In the summer of 1996, James Cameron ventured to Nova Scotia to undertake the premiere cinematic production of our time. It was a risky gambit, draping an old-fashioned romance against the most famous shipwreck in history. It was an even riskier one to greenlight it.
Titanic was an unparalleled undertaking. The “unsinkable” ship was re-constructed over four months and placed in a 17-million-gallon water tank. Cameron was committed to recounting the tragedy truthfully, but that did not stop the public from assuming the worst.
Never have we been so united in low expectations or dismissive of a film before production began. Titanic was not going to succeed: it was too ambitious, too costly. It was Waterworld with a love story. At long last, Cameron’s boundless egotism would do him in.

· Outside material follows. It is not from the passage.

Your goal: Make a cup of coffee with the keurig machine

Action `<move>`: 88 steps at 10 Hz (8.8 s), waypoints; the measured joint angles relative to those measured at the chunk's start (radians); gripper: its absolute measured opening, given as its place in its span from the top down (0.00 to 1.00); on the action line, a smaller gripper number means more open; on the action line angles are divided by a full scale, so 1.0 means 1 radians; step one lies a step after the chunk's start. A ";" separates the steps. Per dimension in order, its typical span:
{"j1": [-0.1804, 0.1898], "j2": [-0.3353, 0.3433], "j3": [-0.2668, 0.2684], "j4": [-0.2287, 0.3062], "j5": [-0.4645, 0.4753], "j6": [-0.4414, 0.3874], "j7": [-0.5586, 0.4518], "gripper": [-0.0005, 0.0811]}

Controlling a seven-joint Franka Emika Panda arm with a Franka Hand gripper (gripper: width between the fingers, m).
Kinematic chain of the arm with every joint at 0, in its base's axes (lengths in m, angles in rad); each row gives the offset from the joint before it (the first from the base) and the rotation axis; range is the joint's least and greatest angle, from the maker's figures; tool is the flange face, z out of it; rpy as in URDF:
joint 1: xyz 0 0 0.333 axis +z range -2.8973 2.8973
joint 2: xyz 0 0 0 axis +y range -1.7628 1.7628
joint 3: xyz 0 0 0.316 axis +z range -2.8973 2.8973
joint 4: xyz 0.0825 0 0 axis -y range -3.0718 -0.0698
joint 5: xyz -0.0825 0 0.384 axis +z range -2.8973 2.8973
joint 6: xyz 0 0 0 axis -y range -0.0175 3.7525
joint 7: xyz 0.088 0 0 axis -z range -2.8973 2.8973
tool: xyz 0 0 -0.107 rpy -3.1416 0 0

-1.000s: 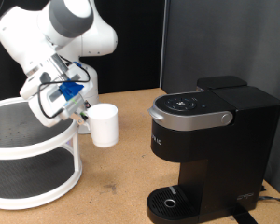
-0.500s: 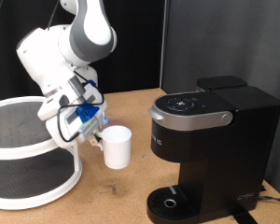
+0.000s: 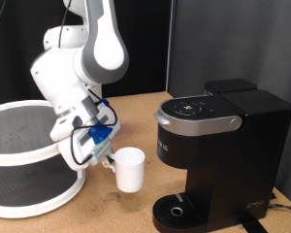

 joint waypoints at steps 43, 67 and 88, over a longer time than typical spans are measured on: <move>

It all seemed to be going according to plan. Kate Winslet chipped an elbow during filming. Cameron, whose reputation as a hot-tempered perfectionist was the worst kept secret in Hollywood, grew more incensed by the hour, reportedly berating people over even minor transgressions. A disgruntled crew member laced the buffet soup with PCP, sending 50 people to the hospital. Numerous delays ballooned the budget to twice the original $100 million, becoming the most expensive movie ever made.
20th Century Fox was so intimidated by financing the film that they teamed with Paramount to support the troubled production, ultimately sinking $200 million into a movie no one thought would succeed.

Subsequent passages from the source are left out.